DATA TO USE Start Marker

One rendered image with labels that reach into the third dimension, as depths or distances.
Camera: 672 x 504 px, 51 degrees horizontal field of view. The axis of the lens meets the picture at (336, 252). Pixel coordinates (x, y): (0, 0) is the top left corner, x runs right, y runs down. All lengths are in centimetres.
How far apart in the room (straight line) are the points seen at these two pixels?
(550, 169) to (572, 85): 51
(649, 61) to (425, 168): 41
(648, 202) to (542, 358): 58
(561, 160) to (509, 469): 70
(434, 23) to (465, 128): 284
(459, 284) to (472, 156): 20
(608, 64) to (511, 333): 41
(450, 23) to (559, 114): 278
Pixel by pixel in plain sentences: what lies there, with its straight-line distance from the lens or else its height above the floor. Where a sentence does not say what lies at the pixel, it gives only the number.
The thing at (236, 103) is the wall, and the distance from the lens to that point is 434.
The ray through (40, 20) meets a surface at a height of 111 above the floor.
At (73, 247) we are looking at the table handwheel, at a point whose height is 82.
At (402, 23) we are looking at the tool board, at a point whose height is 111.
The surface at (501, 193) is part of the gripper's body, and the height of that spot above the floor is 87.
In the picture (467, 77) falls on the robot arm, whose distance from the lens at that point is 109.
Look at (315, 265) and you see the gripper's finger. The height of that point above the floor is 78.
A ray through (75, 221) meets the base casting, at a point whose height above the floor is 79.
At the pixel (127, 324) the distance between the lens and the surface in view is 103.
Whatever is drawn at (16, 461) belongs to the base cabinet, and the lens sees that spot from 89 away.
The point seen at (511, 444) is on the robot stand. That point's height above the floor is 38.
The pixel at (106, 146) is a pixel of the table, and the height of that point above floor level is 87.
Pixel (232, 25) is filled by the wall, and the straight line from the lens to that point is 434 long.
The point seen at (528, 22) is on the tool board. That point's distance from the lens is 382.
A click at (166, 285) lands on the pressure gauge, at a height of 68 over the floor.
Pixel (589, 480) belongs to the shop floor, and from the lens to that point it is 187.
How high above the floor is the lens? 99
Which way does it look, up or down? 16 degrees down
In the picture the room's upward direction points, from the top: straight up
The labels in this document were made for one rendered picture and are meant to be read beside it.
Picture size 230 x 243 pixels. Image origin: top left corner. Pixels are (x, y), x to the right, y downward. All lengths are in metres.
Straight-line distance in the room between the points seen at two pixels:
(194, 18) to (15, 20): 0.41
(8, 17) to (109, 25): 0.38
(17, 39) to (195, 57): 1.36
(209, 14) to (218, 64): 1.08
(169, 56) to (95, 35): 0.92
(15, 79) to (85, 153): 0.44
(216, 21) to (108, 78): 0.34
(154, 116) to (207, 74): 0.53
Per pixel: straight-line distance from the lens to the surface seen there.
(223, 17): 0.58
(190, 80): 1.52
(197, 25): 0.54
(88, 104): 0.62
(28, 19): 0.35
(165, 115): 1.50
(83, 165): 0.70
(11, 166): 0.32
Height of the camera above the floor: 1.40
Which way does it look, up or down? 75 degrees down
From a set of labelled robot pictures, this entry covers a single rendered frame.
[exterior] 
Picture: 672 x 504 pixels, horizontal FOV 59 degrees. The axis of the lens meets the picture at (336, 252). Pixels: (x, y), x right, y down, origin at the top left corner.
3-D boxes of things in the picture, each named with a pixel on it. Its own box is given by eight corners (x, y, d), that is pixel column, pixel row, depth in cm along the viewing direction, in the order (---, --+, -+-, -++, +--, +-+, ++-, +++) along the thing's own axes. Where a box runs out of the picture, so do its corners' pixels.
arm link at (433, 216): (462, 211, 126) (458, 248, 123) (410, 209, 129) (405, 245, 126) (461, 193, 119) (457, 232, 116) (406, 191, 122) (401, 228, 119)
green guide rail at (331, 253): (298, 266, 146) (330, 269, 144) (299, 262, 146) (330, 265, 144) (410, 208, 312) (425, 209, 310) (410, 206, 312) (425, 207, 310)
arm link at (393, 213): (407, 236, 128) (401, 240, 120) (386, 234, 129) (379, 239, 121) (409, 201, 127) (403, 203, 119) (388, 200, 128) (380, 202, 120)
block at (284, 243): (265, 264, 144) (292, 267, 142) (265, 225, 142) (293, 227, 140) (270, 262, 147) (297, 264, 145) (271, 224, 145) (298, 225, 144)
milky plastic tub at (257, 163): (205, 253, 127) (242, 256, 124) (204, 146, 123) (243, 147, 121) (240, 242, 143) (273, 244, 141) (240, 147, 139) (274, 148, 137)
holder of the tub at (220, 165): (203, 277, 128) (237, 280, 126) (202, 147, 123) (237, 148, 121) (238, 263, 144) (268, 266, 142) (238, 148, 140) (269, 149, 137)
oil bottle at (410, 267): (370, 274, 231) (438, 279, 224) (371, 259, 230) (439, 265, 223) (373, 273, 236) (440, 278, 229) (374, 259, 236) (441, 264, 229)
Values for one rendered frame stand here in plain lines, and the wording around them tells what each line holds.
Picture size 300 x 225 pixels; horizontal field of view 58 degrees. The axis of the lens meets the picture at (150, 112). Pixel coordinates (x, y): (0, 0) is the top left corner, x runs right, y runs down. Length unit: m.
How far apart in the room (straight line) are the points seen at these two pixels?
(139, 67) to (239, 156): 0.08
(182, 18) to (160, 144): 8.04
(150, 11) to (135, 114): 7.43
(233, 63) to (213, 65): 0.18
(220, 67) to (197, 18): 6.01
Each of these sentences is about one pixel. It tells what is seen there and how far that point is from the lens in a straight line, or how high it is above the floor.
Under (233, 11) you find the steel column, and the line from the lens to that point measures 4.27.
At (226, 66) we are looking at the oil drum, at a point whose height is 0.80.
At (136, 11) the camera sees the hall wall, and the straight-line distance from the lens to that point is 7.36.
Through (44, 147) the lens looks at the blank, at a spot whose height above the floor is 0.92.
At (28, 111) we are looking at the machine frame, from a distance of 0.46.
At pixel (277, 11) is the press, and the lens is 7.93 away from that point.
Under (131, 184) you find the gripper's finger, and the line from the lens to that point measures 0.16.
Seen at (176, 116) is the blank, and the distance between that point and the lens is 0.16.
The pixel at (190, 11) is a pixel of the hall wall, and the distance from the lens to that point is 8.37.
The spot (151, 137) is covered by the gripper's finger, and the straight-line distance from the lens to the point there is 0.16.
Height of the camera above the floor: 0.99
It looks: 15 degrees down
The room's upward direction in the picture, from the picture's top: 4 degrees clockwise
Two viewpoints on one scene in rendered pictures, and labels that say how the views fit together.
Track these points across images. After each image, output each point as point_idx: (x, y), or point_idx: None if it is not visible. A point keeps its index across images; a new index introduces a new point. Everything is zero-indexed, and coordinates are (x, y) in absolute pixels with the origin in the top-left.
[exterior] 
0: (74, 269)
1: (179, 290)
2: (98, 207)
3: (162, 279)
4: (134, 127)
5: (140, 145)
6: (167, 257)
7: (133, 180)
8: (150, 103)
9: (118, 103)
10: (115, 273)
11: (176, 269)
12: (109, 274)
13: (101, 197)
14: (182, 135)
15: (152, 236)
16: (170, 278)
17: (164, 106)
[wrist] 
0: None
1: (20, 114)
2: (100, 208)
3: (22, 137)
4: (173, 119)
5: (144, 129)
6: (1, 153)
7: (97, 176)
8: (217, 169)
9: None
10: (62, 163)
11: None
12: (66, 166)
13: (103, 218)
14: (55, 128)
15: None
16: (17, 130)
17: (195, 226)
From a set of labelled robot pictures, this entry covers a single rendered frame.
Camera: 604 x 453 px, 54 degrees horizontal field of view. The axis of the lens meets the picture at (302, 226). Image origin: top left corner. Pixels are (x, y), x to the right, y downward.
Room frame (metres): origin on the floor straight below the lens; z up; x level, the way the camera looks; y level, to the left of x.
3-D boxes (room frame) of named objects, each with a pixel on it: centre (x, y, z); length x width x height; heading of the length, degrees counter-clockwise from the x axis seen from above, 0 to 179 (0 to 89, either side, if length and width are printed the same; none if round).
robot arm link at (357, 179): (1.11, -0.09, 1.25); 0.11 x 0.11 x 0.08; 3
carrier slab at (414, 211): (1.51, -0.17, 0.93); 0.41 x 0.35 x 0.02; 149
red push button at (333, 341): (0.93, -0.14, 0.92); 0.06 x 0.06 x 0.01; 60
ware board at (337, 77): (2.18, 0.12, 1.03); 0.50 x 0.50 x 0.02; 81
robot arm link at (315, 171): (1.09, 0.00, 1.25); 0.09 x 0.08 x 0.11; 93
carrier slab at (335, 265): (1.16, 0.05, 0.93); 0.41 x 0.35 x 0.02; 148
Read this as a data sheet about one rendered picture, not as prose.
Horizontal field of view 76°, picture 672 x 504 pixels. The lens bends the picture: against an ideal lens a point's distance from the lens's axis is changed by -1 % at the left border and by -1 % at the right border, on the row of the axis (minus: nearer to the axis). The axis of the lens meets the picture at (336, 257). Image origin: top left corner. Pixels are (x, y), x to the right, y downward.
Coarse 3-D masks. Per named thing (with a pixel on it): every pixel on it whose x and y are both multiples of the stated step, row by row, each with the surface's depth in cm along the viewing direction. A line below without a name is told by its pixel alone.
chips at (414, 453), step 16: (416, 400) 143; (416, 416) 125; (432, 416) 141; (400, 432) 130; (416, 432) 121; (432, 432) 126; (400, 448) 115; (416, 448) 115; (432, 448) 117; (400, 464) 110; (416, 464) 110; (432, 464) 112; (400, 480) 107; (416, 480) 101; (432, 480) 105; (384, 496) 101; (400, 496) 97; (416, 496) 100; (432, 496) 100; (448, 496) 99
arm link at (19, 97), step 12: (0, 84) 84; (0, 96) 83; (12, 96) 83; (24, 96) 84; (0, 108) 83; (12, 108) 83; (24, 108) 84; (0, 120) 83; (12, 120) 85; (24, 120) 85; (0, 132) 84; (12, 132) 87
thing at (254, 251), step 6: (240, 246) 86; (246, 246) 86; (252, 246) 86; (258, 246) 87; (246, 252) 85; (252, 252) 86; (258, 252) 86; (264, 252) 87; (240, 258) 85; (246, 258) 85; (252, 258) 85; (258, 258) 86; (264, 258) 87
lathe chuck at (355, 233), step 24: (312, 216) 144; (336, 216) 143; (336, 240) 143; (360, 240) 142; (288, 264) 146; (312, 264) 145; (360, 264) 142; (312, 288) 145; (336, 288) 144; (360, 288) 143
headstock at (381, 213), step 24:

DATA TO USE End Marker

All lines above from the line with "14: (182, 135)" through the line with "Camera: 604 x", both included, are to be set down exactly, with nothing else.

14: (182, 135)
15: (152, 236)
16: (170, 278)
17: (164, 106)
[wrist] 
0: None
1: (20, 114)
2: (100, 208)
3: (22, 137)
4: (173, 119)
5: (144, 129)
6: (1, 153)
7: (97, 176)
8: (217, 169)
9: None
10: (62, 163)
11: None
12: (66, 166)
13: (103, 218)
14: (55, 128)
15: None
16: (17, 130)
17: (195, 226)
From a set of labelled robot pictures, this entry covers a single rendered frame.
Camera: 604 x 453 px, 54 degrees horizontal field of view. The axis of the lens meets the picture at (302, 226). Image origin: top left corner. Pixels are (x, y), x to the right, y downward.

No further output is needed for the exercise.